Should I be concerned?

DRT
DRT Member Posts: 5 *
edited December 2023 in Prostate Cancer #1

I’m 67 and was diagnosed w/low grade prostate cancer (3+3 Gleason) early ‘23, had brachytherapy procedure first of June and now, have tested w/ultrasensitive PSA of 2.79. Don’t see my Doctor for more than a week now… what am I likely facing as next steps?

Comments

  • Old Salt
    Old Salt Member Posts: 1,505 Member

    No reason to be concerned IMHO. I didn't go to medical school but I think that your doc will recommend continued testing at three months intervals.

  • DRT
    DRT Member Posts: 5 *

    Thank you so much. I was hoping so, but it’s nice to hear, especially from an “old salt” ;-)

  • Clevelandguy
    Clevelandguy Member Posts: 1,177 Member

    Hi,

    Your PSA should stabilize and then hopefully stay near that number in the future. From what I understand Brachy does not kill the whole Prostate so you should alway have some PSA number. The main thing is that it does not trend upward. The number could bounce around a little over time. Keep on testing……….

    Dave 3+4

  • centralPA
    centralPA Member Posts: 322 Member

    Which brachytherapy? LDR or HDR?

  • DRT
    DRT Member Posts: 5 *

    Brachytherapy in June.

  • DRT
    DRT Member Posts: 5 *

    Not sure which

  • DRT
    DRT Member Posts: 5 *

    LDR brachytherapy

  • Old Salt
    Old Salt Member Posts: 1,505 Member
    edited December 2023 #9

    Concur with Clevelandguy.

    I had extensive radiotherapy. My PSA went as high as 1.8 a few years after treatment, but appears to have settled at 1.0 ng/mL (nine years later). One never knows though what the future will hold. Currently testing once a year.

  • centralPA
    centralPA Member Posts: 322 Member
    edited December 2023 #10

    I know the LDR brachytherapy is a low dose over time approach. It takes time.
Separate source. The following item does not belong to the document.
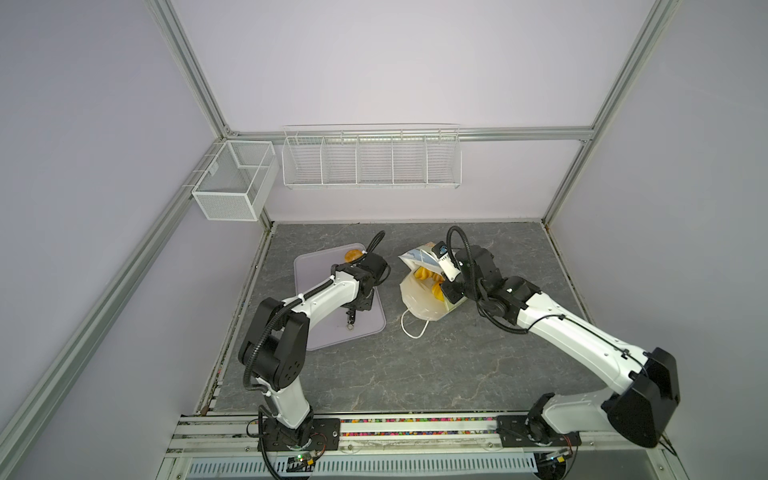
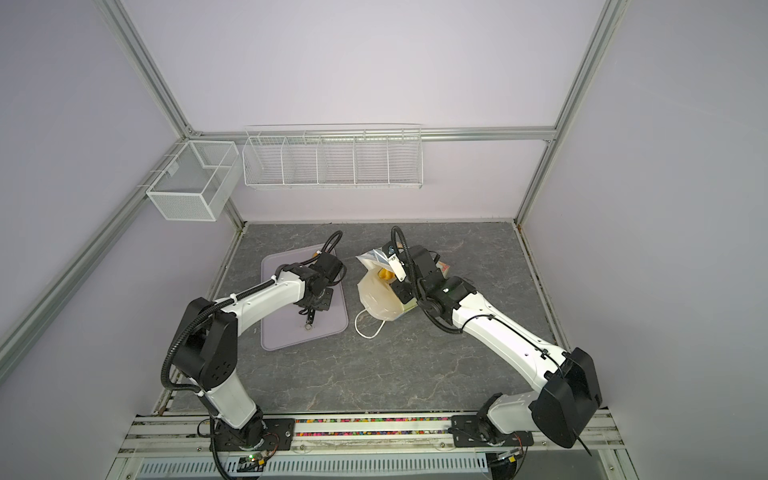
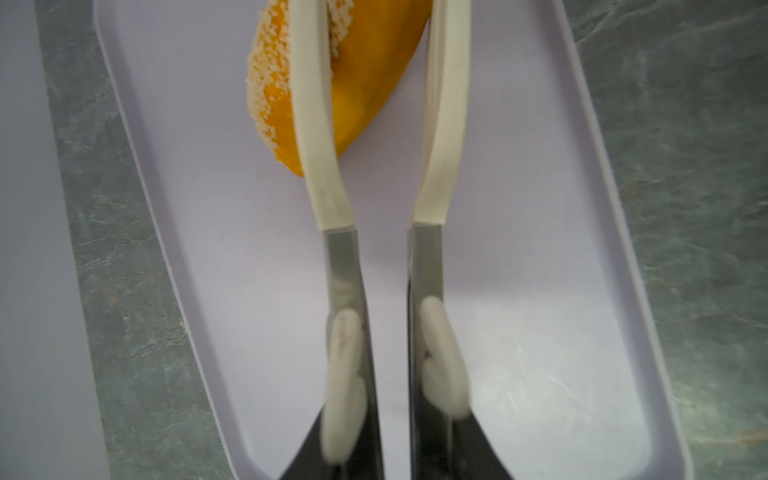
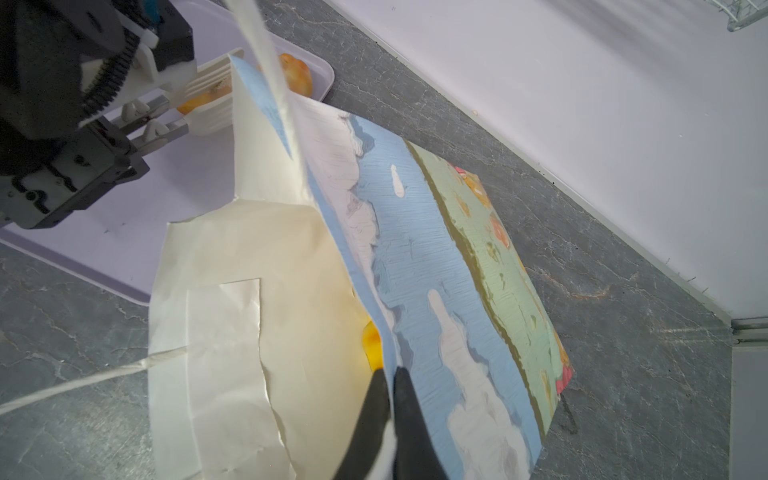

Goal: Take the fake bread out of the paper bag
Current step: 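Carry the sugar-coated bread to the tray and release it with the tongs, then move the tongs back into the bag opening with the left gripper, then pinch a round brown bun inside the bag with the tongs, then pull the brown bun out of the bag toward the tray with the tongs, then lower the brown bun onto the tray and open the tongs, left gripper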

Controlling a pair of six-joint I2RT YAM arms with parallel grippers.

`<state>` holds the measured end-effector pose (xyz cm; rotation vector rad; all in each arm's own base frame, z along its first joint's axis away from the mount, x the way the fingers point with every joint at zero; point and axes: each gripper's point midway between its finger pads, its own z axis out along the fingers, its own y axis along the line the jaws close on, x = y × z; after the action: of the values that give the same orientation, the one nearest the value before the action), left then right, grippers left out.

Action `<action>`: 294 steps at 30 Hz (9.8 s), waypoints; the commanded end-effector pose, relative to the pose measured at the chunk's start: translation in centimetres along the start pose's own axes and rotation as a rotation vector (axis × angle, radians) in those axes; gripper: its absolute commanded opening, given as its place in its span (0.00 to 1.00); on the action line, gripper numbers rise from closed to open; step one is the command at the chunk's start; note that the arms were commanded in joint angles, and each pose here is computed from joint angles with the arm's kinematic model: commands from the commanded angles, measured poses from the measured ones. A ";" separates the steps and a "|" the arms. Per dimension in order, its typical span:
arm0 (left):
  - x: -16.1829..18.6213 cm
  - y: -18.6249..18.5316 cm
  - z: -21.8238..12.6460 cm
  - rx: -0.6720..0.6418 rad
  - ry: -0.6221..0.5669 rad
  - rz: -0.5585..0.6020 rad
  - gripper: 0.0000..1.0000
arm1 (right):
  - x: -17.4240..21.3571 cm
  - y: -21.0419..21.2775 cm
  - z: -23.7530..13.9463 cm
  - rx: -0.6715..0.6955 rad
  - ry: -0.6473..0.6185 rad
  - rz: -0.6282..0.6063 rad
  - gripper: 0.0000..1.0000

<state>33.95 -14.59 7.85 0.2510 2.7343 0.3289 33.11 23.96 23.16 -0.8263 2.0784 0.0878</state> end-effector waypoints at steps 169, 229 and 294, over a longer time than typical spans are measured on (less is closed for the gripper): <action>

    This paper says that in general it takes 44 months (almost 4 years!) for your PSA to bottom out, with a gradual descent rate throughout.

    https://www.sciencedirect.com/science/article/abs/pii/S1538472120301434

    This one talks about how an early bounce can actually be a positive thing. Shows there are some processes at work that likely improve your response.